▶ [WHAT IS NEEDED]: For the entries below, the result should be an exact transcription of the lines from the one with "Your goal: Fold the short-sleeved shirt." up to and including the one with "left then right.", and only those.

Top of DATA FOR THIS EXERCISE

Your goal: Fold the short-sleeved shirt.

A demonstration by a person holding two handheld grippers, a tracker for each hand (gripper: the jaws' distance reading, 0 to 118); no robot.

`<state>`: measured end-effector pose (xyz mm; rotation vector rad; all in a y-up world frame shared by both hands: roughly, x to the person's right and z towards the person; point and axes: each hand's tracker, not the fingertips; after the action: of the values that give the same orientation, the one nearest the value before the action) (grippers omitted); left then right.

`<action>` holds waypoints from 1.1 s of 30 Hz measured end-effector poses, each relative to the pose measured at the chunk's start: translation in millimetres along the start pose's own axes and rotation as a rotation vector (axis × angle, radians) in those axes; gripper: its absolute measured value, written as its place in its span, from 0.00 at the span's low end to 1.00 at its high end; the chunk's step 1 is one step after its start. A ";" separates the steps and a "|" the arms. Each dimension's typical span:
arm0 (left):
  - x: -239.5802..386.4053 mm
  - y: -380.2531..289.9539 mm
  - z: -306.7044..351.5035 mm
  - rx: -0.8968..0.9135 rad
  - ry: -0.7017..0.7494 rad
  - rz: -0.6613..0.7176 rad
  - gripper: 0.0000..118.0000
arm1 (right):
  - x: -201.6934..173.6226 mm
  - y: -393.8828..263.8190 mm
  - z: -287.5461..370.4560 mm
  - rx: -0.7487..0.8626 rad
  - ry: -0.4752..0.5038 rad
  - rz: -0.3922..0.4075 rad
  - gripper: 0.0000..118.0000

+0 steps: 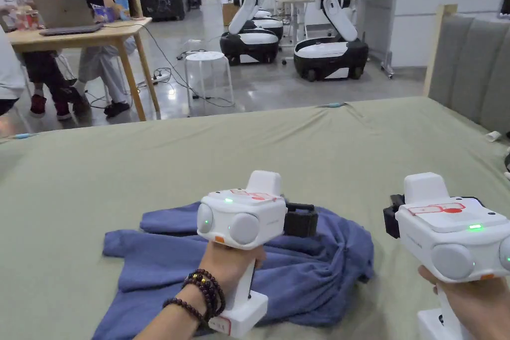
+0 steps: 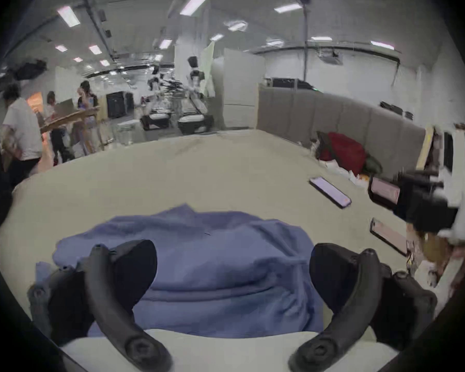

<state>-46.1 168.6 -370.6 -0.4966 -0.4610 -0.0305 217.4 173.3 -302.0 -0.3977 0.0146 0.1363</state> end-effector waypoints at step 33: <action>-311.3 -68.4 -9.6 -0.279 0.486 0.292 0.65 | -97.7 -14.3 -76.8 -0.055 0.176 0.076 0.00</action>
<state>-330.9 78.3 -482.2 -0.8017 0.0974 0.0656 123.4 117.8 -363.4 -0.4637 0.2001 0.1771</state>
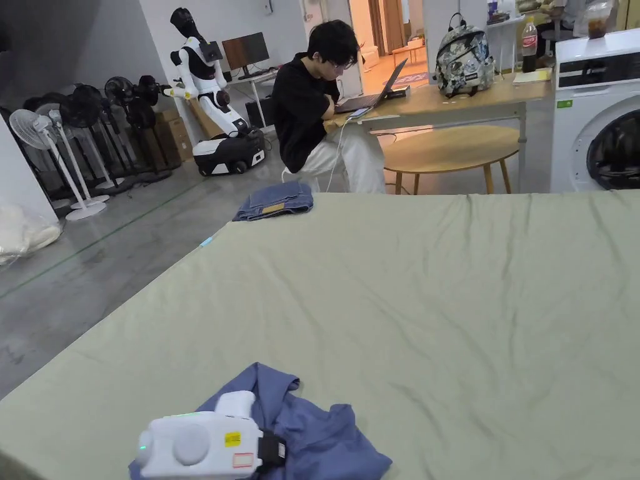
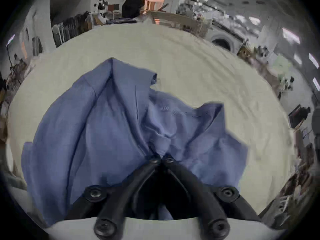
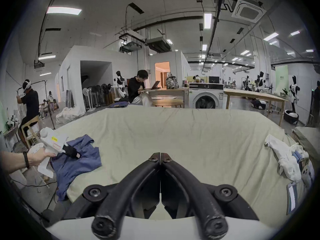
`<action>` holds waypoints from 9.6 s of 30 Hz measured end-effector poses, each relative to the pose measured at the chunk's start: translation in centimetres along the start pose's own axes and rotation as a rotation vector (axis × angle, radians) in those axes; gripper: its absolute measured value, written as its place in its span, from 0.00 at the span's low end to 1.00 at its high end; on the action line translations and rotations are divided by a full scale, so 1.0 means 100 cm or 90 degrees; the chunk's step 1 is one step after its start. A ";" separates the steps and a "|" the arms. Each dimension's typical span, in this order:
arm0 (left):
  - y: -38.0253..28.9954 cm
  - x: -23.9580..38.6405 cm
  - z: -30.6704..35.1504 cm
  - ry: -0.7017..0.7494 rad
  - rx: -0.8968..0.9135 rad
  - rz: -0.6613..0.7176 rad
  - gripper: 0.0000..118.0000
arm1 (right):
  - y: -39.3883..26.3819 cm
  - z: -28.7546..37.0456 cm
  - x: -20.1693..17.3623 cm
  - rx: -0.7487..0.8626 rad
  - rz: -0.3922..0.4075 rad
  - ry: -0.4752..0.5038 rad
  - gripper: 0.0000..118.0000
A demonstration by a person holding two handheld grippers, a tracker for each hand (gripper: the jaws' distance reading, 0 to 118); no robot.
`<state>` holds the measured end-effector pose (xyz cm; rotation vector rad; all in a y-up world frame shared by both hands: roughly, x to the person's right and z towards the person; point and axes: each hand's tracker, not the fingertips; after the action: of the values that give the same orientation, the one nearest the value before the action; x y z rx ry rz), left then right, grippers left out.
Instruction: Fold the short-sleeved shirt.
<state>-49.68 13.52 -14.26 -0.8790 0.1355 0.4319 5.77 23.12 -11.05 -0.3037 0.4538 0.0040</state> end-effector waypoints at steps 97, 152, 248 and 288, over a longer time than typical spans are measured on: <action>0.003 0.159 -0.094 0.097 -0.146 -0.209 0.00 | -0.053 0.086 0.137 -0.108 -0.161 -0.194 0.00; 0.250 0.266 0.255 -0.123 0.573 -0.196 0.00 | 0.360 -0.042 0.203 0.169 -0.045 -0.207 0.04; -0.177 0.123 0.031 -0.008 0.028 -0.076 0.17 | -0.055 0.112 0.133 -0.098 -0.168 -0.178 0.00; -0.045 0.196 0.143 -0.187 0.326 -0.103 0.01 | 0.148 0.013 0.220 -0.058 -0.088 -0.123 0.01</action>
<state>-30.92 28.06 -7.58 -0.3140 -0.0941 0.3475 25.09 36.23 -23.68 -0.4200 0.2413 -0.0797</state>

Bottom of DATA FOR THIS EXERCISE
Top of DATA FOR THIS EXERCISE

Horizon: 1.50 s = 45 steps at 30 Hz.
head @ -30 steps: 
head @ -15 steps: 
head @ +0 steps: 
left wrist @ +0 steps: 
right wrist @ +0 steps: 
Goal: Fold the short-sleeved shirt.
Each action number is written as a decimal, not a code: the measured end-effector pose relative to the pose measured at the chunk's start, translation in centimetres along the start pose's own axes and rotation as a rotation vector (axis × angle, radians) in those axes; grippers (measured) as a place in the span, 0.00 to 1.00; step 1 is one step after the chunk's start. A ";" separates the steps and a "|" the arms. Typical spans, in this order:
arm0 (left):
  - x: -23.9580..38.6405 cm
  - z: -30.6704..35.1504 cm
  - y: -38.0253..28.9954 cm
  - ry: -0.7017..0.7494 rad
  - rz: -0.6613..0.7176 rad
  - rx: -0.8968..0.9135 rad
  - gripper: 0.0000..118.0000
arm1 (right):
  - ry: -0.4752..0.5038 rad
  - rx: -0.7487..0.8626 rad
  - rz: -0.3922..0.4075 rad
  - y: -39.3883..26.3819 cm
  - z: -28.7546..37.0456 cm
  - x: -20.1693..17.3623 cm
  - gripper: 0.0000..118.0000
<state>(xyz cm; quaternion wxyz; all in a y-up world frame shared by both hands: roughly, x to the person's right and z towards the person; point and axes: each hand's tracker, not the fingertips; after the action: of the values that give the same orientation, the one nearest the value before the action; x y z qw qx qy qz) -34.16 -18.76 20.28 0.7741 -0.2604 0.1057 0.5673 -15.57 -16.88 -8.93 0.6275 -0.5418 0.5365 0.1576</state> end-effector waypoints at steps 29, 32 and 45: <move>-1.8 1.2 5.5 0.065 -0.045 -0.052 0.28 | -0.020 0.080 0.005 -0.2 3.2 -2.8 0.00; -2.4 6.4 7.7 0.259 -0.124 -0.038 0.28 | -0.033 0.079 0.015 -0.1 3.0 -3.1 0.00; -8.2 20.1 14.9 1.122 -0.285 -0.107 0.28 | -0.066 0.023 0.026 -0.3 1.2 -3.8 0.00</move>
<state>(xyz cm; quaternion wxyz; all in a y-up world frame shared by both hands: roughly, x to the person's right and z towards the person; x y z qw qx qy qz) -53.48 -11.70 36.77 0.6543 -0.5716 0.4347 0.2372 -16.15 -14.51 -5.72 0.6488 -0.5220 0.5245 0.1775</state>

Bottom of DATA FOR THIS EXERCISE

▶ [YOUR RESPONSE]:
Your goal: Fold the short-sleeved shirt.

A demonstration by a person holding two handheld grippers, a tracker for each hand (gripper: the jaws' distance reading, 0 to 118); no robot.

`<state>`: measured end-effector pose (xyz mm; rotation vector rad; all in a y-up world frame shared by both hands: roughly, x to the person's right and z towards the person; point and axes: each hand's tracker, not the fingertips; after the action: of the values that give the same orientation, the one nearest the value before the action) (grippers omitted); left then right.

The response to the exercise is now finished.